- Occupations: Writer; professor;
- Website: lauriepetrou.com

= Laurie Petrou =

Canadian author and professor

Laurie Petrou is a Canadian author and professor. She won the Half the World Global Literati Award in 2016 for Sister of Mine.

== Career ==
Petrou is a full professor at Toronto Metropolitan University (formerly Ryerson University) in the RTA School of Media. She won the inaugural Half the World Global Literati Award in 2016 for her manuscript, Sister of Mine. In 2017, HarperCollins acquired the Canadian rights to the manuscript. Crooked Lane Books acquired U.S. rights in 2018. The book was published in 2018 and was Petrou's first novel. She had previously published Between, a collection of short stories.

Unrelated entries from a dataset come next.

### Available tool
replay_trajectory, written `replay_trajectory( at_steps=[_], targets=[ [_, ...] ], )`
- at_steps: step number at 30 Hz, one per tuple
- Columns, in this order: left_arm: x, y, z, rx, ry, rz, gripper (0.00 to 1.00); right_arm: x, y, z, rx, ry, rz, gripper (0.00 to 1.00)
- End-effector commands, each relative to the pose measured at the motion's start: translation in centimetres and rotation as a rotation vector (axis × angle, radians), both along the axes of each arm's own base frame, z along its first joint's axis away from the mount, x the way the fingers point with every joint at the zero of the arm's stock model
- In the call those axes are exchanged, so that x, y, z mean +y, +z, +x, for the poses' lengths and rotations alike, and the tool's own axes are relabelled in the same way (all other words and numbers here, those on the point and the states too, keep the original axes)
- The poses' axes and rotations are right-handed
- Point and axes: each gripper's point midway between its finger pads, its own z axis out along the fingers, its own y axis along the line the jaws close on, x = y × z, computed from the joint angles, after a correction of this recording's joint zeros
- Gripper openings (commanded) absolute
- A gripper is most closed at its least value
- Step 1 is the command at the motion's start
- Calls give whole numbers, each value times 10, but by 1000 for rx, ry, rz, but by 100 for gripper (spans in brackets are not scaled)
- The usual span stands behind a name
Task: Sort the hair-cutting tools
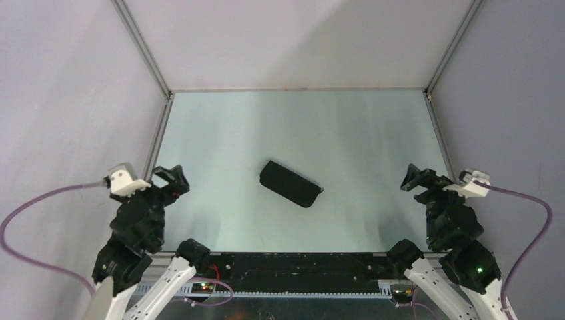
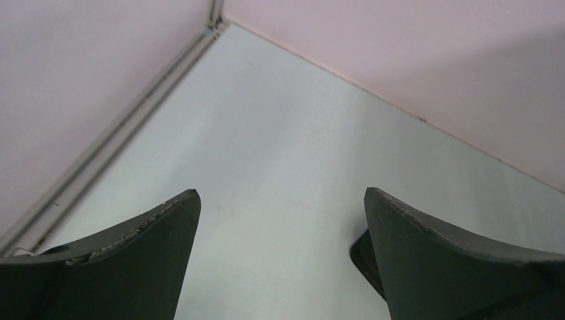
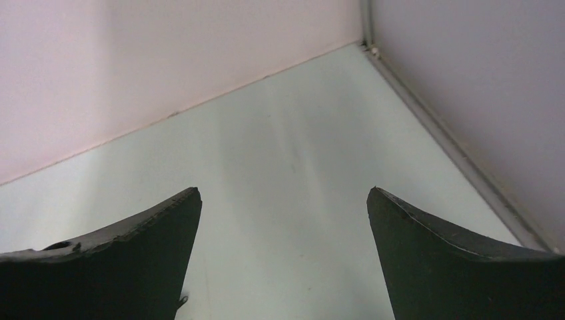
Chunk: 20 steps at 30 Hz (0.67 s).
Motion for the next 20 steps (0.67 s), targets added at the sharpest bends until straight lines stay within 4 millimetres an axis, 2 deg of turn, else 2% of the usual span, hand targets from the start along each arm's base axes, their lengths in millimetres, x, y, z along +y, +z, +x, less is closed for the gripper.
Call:
replay_trajectory(
  at_steps=[1, 4, 7, 9, 13, 20],
  targets=[
    [33, -5, -21, -5, 81, 157, 100, -35, -6, -16, -5, -139, -71, 99],
    [40, -11, -32, -48, 88, 161, 100, -36, -12, -20, -19, -128, -64, 99],
    [38, -27, -30, -70, 74, 163, 100, -38, -23, -21, -22, -139, -46, 99],
    [37, -32, -30, -116, 69, 145, 100, -40, -22, -23, -43, -153, -22, 99],
    [42, -30, -33, -174, 101, 117, 100, -46, -22, -25, -64, -181, -3, 99],
    [39, -35, -27, -125, 96, 142, 100, -50, -23, -31, -84, -192, 35, 99]
  ],
)
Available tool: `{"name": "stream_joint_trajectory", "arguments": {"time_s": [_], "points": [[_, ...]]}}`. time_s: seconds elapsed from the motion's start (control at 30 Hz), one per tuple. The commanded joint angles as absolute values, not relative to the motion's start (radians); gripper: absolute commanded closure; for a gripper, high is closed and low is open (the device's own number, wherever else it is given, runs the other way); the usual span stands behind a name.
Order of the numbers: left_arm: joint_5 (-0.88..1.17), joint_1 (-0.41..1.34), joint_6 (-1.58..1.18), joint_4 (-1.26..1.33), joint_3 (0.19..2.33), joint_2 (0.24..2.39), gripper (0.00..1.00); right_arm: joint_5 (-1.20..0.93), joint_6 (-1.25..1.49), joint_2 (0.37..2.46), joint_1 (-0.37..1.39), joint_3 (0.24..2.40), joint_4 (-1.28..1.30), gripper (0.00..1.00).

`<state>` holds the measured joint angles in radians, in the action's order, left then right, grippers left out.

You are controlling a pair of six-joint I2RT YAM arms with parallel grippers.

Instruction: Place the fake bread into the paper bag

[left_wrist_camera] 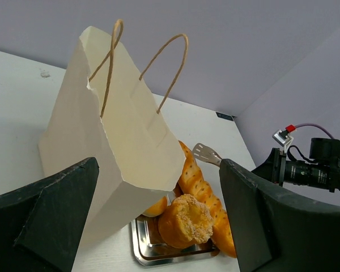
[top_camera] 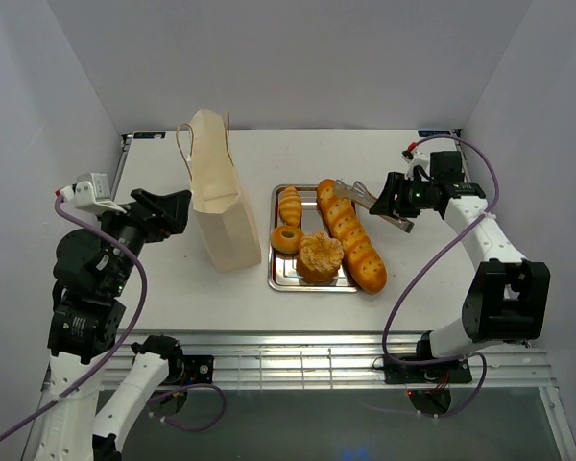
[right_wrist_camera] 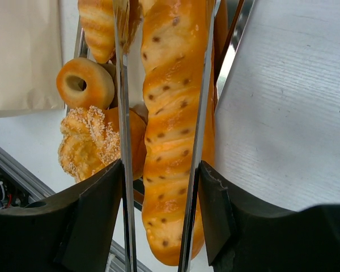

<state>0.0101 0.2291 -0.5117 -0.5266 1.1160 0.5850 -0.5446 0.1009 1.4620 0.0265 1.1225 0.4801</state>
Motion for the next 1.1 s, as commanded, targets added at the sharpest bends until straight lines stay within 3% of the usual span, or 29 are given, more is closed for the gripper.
{"name": "stream_joint_trajectory", "arguments": {"time_s": [0.0,0.43,0.73,0.8,1.07], "points": [[-0.058,0.232,-0.486,-0.560,1.163,0.621,0.02,-0.548,0.066,1.500,0.040,1.210,0.525,0.41],[-0.181,0.232,-0.416,-0.583,1.390,0.941,0.02,-0.482,0.026,1.591,0.100,1.293,0.583,0.40],[-0.141,0.183,-0.382,-0.598,1.554,1.163,0.10,-0.489,0.014,1.592,0.104,1.322,0.609,0.40],[-0.100,0.157,-0.385,-0.591,1.566,1.192,0.13,-0.491,0.006,1.604,0.104,1.338,0.630,0.40],[0.141,0.008,-0.440,-0.510,1.516,1.224,0.47,-0.506,-0.021,1.626,0.104,1.367,0.653,0.39]]}}
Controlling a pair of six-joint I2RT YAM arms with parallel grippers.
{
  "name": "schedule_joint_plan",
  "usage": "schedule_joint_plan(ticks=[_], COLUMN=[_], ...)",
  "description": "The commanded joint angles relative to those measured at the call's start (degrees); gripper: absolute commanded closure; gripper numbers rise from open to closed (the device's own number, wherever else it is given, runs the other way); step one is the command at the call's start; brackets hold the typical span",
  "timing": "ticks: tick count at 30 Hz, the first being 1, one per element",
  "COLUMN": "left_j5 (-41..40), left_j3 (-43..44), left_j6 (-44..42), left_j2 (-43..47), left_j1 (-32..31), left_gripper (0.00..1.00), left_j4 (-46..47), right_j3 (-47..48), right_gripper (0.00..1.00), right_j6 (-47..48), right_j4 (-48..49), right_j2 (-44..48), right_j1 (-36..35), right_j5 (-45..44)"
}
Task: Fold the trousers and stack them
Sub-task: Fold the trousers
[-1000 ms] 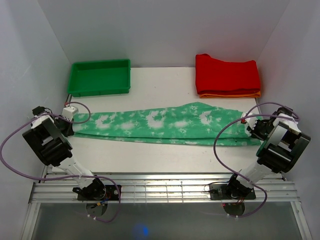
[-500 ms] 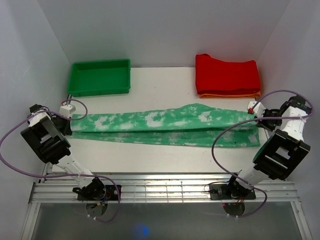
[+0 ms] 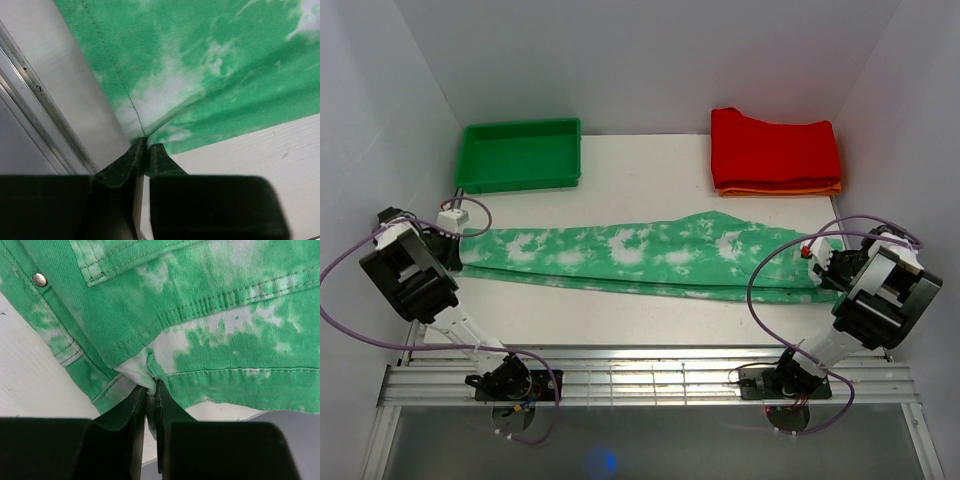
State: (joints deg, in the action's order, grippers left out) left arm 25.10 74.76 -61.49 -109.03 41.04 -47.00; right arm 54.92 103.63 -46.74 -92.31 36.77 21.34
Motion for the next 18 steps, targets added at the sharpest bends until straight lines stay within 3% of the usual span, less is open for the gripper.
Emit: schedule_joint_plan(ticks=[1,2,5,8,9,10,13,16,17,18], left_j5=[-2.19,-0.68,5.02,10.03,11.36,12.85,17.51,18.05,18.14,17.62], left_j3=[2.84,2.67,2.93,5.64,6.70,7.50,9.35,5.32,3.39,-0.63], left_j6=[-2.13,-3.70,-7.92,-11.78,-13.37,-14.61,-17.42,-16.04,-14.72,-12.27], left_j2=[0.04,2.40,5.93,9.71,10.33,11.81,14.97,20.76,22.62,24.29], left_j1=[2.29,2.38,2.38,2.47,2.47,2.47,-0.24,-9.98,-16.97,-20.78], left_gripper=[0.78,0.65,0.40,0.37,0.26,0.22,0.20,0.30,0.32,0.34], left_j4=[4.03,3.50,-0.45,-5.01,-8.51,-9.94,-14.86,-15.23,-14.18,-9.21], right_j3=[3.44,4.57,4.85,4.76,4.68,4.85,4.85,4.76,4.85,4.85], right_gripper=[0.92,0.92,0.92,0.92,0.92,0.92,0.92,0.92,0.92,0.92], right_j6=[0.69,0.69,1.13,1.57,1.48,1.40,1.31,1.31,1.31,1.31], right_j4=[6.33,5.27,3.50,2.27,2.01,1.66,0.42,-0.10,-0.19,-0.37], right_j2=[-1.12,-0.77,-0.06,0.55,0.73,0.90,1.61,2.57,2.66,2.75], right_j1=[1.28,1.28,1.02,0.93,0.84,0.67,0.05,-0.30,-0.47,-0.56], right_j5=[-5.71,-5.18,-4.56,-4.47,-4.47,-4.21,-3.68,-3.15,-3.32,-3.41])
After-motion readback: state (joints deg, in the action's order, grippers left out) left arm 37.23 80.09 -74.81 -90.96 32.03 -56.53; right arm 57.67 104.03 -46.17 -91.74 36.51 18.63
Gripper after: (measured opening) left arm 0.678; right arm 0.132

Petrou's novel, Stargazer, was released in 2022. That same year, it was optioned by the Canadian production company Nikki Ray Media Agency.

== Personal life ==
Petrou lives in the Niagara region of Ontario.

== Books ==

- Between (Pedlar Press, 2006)
- Sister of Mine (Crooked Lane Books/HarperCollins, 2018)
- Love, Heather (Crooked Lane Books, 2019)
- Stargazer (Verve Books, 2022)
- The Rehearsal Club (Groundwood Books, 2025), co-authored with Kate Fodor
- The Rayburn Affair (House of Anansi Press, 2026)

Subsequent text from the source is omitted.